Officer Doherty’s investigation

(4)          Officer Doherty conducted an unannounced visit to the premises in December 2016 and on 27 March 2017 conducted a test purchase at the premises. He recorded his observations and stated in evidence that after he had conducted his transactions and been given his change, he saw a member of staff open the till again by pressing a button on the till. He could not identify which button. On 29 March 2017 Officer Doherty conducted another unannounced visit with two systems and data compliance officers, during which visit Mr Iqbal was spoken to and who confirmed that staff could use the no sales button, that it was used to provide change, and that the no sale button was not often used.
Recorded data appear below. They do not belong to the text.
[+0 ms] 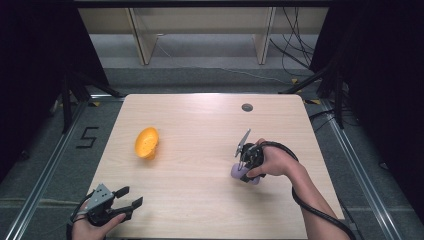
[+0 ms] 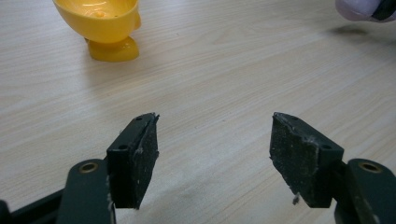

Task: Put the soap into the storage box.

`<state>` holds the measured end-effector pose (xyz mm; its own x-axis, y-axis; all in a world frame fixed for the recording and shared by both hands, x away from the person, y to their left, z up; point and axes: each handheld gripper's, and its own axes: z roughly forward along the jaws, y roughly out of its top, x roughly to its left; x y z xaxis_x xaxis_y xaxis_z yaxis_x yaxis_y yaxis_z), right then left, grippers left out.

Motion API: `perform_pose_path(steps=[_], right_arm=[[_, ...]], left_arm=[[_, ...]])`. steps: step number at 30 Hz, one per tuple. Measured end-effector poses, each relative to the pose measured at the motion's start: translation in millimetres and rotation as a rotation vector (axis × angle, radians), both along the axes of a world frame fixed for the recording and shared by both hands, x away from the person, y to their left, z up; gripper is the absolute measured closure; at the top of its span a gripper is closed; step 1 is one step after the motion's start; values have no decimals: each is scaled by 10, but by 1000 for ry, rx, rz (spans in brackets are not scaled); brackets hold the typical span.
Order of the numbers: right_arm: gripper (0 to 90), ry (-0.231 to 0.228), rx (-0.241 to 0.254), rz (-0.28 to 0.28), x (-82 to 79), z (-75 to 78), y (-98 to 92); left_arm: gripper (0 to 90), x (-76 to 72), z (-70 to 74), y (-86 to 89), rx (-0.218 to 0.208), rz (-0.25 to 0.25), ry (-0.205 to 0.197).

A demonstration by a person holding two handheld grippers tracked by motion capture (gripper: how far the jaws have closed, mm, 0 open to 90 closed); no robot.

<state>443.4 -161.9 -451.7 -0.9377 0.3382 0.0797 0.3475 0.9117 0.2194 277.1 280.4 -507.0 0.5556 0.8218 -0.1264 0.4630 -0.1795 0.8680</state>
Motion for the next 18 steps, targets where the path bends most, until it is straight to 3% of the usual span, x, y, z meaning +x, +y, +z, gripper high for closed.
perform_pose_path(steps=[8, 16, 18], right_arm=[[506, -9, -4, -2, -6, 53, 24], [507, -1, 5, -1, -49, 71, 43], [506, -6, 13, 24, -62, 80, 58]], left_arm=[[320, -11, 15, 0, 8, 6, -1], [320, 3, 19, -29, -22, -4, -3], [320, 18, 40, -64, -27, -17, -4]])
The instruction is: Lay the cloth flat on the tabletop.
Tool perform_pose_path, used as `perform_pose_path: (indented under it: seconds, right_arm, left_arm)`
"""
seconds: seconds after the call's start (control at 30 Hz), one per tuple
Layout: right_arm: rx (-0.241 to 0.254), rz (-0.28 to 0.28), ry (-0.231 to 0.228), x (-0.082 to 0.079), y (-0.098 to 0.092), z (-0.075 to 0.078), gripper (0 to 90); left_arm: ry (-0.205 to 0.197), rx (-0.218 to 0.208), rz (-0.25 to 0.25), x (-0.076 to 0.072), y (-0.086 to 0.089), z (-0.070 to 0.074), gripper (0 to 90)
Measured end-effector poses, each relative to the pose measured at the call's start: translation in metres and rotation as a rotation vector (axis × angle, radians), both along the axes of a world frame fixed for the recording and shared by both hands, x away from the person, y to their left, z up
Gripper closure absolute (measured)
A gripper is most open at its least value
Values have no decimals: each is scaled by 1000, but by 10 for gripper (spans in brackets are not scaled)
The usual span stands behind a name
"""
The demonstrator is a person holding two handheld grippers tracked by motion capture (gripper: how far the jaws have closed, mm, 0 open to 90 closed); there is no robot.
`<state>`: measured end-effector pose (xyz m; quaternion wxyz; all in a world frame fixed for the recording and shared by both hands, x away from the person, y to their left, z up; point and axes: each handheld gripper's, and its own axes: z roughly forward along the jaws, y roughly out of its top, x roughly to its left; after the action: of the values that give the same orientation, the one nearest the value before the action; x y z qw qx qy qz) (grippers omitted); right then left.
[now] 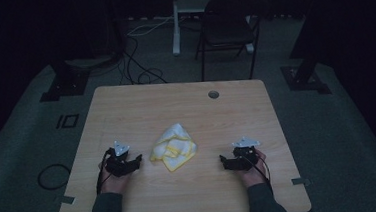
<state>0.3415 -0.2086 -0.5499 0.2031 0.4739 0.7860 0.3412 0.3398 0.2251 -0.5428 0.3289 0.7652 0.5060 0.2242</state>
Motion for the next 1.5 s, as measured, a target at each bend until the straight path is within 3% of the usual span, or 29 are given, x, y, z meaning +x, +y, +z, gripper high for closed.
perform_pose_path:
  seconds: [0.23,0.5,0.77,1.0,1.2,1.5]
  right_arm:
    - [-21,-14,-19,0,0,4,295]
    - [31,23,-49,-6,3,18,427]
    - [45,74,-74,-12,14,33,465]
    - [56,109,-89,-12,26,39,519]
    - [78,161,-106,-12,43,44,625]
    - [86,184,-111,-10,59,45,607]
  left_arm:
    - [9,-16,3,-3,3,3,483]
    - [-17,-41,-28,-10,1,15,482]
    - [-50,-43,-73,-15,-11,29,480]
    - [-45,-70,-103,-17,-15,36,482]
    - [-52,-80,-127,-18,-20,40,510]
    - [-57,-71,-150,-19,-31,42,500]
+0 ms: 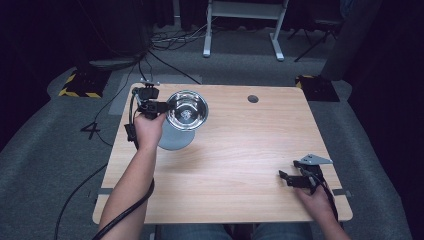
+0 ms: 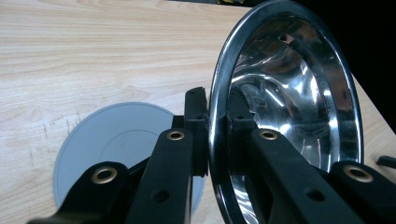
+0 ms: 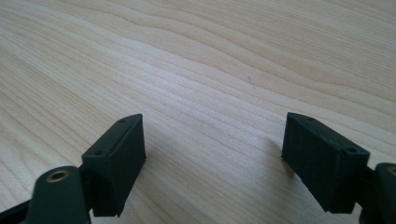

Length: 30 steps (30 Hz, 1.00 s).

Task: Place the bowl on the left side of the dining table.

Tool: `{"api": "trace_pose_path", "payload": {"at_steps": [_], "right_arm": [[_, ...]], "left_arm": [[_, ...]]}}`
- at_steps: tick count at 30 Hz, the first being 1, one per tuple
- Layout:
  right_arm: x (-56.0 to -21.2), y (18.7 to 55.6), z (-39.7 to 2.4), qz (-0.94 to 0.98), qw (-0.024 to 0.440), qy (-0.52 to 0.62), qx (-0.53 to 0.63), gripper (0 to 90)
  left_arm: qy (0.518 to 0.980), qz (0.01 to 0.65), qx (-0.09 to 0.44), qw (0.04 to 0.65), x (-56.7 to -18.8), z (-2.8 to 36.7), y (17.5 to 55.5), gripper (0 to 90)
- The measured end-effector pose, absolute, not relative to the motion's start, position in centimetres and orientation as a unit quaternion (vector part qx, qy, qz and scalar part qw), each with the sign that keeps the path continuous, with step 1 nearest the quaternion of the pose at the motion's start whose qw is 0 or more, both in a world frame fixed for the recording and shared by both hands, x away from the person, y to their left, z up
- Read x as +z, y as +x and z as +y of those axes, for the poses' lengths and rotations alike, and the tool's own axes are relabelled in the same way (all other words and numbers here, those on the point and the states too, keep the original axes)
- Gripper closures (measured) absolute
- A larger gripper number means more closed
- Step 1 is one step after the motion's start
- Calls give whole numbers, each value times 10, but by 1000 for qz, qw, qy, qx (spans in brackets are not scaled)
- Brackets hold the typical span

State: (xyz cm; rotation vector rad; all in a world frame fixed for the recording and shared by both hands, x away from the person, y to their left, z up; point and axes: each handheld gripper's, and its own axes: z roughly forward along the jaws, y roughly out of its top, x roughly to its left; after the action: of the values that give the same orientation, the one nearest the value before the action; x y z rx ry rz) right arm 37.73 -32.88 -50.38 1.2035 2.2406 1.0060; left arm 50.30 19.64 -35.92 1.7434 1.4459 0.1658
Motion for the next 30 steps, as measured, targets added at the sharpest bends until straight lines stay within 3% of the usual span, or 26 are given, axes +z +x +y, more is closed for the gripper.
{"api": "trace_pose_path", "payload": {"at_steps": [8, 18, 30], "right_arm": [[-504, 377, -329, 802, 202, 431, 360, 217], [-504, 377, -329, 802, 202, 431, 360, 217], [-503, 378, -329, 804, 203, 430, 357, 217]], "left_arm": [[683, 598, 58, 416, -368, 210, 515, 832], [629, 646, 20, 432, -401, 238, 522, 832], [634, 664, 4, 395, -427, 243, 530, 832]]}}
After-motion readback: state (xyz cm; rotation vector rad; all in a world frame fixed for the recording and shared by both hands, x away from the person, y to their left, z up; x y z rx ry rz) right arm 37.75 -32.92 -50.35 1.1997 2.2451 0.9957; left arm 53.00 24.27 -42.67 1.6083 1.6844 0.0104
(5)          Following correspondence and meetings with the appellant and its representatives, and having reviewed the data analysis compiled by the systems and data compliance officers, Officer Doherty calculated that between 1 May 2016 and 30 April 2017 the no sale button was used on 22,580 occasions which averaged 61.86 uses per day. On 23 August 2017, he wrote to Mrs Ahmed seeking an explanation for this usage. On 29 September 2017 the appellant’s agent responded stating that the no sale button was used to open the till without recording a sale to give change to customers, or to put change into the till.

(6)          Following the submission of further information by Mrs Ahmed in December 2017, on 27 February 2018, Officer Doherty wrote to Mrs Ahmed indicating that notwithstanding Mr Iqbal’s assertion that the no sale button was not often used, the till report showed that it was used on average 61.86 times per day and that this suggested to him that it was being used to suppress sales. In his view an estimated usage of 15 times per day would account for provision of change and shift changes.

(7)          Following this letter, Mrs Ahmed informed her staff that they should no longer use the no sales button for providing change and that if people wanted change, they would have to purchase an item at the shop.

(8)          In the period 1/11/17-31/01/18, the sales recorded were £230,482.40. The no sales button was used 4,715 times, and the 1p sales button used 17 times. In the period 1/02/18-30/04/18, the sales were £224,999.54, the no sales button was used on 1,939 occasions, and the 1p button used on 908 occasions. In the period 1/05/18-31/07/18, the sales were £247,296.51, the no sales button was used on 79 occasions and the 1p sales button on 514 occasions.

(9)          On 28 March 2018, Officer Doherty received a letter from the appellant’s agent stating that the no sale button was used for a number of purposes namely: to provide change, particularly to schoolchildren, for the bus; to enter change into the till; to empty notes in the till for security purposes; for counting cash prior to handing over the till at a shift change; for counting cash following a shift change, and counting cash at the end of the day.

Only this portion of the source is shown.